What you should do — Return copies of the lines below that mention "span".

[Recorded information — start]

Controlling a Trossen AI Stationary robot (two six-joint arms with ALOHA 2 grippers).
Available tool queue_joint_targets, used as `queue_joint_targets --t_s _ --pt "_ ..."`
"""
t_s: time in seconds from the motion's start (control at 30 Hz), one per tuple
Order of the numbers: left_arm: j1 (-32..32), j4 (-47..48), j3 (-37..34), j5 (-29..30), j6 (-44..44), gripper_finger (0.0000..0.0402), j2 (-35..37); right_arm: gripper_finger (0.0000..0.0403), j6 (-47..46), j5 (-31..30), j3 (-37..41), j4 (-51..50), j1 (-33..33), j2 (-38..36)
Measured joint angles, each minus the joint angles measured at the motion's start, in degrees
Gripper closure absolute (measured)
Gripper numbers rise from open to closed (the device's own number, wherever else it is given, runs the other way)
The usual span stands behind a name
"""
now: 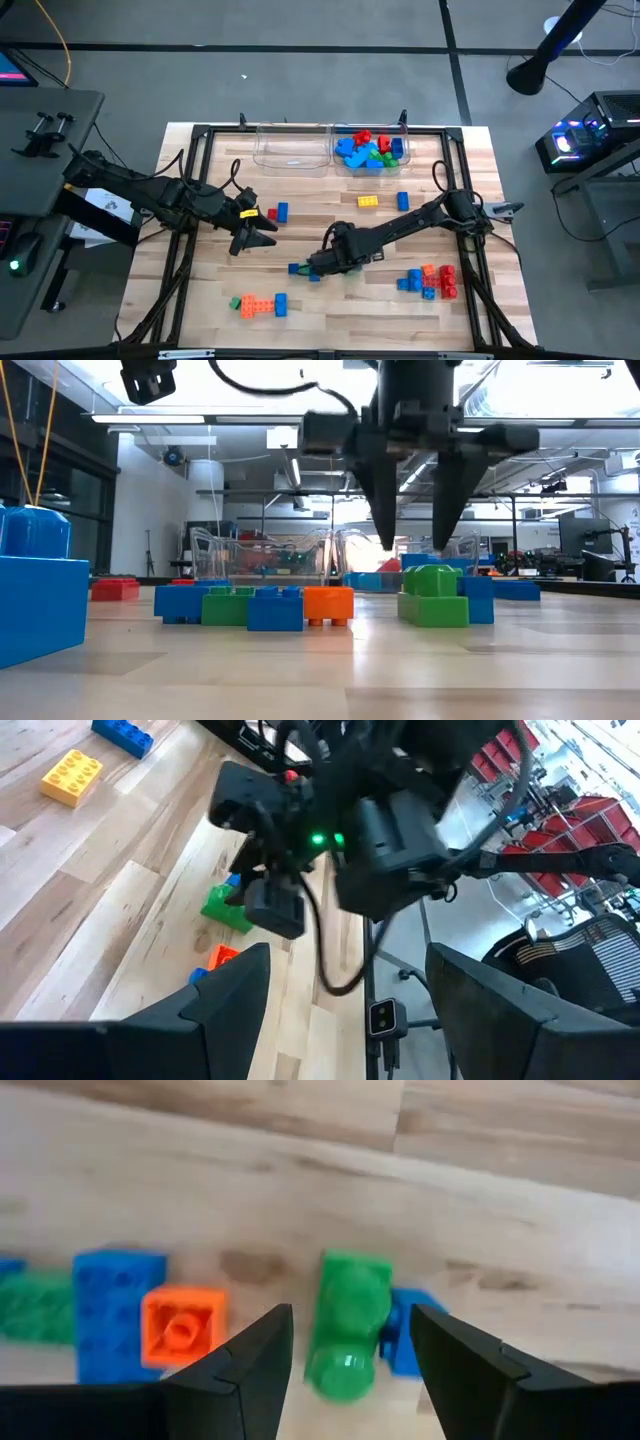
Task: Sort blocks by size
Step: Put the green lego piece into the right transparent bin
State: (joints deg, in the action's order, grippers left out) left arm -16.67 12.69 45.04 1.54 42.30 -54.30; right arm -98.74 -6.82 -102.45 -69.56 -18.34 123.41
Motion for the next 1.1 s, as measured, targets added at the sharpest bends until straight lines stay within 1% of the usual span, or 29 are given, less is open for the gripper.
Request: queue_joint_targets --t_s 0.33,0.53,0.67,0.93,1.1 --pt "0.0 0.2 0.0 0.0 0.4 0.0150 0.0 0.0203 1.1 -0.4 1.1 0.7 1.4 0.4" --pt "0.0 1.4 0.0 0.0 0.5 0.0150 0.0 0.0203 1.3 2.9 1.1 1.9 1.4 3.1" --pt "0.0 1.7 0.0 0.0 0.5 0.0150 0.0 0.0203 1.6 3.7 1.1 3.2 1.4 4.8" --pt "0.0 1.7 0.0 0.2 0.5 0.0150 0.0 0.0203 1.2 3.4 1.1 3.8 1.7 4.9" --pt "0.0 1.7 0.0 0.2 0.5 0.0150 0.0 0.0213 1.1 4.7 2.4 6.2 1.8 5.6"
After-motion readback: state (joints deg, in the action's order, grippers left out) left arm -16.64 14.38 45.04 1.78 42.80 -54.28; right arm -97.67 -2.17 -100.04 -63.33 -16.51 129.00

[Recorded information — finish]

Task solution —
The usual span stands behind a name
Motion for the next 1.1 s, as measured, targets added at the sharpest bends until straight lines stay within 1% of the usual span, or 29 are given, less is open for the gripper.

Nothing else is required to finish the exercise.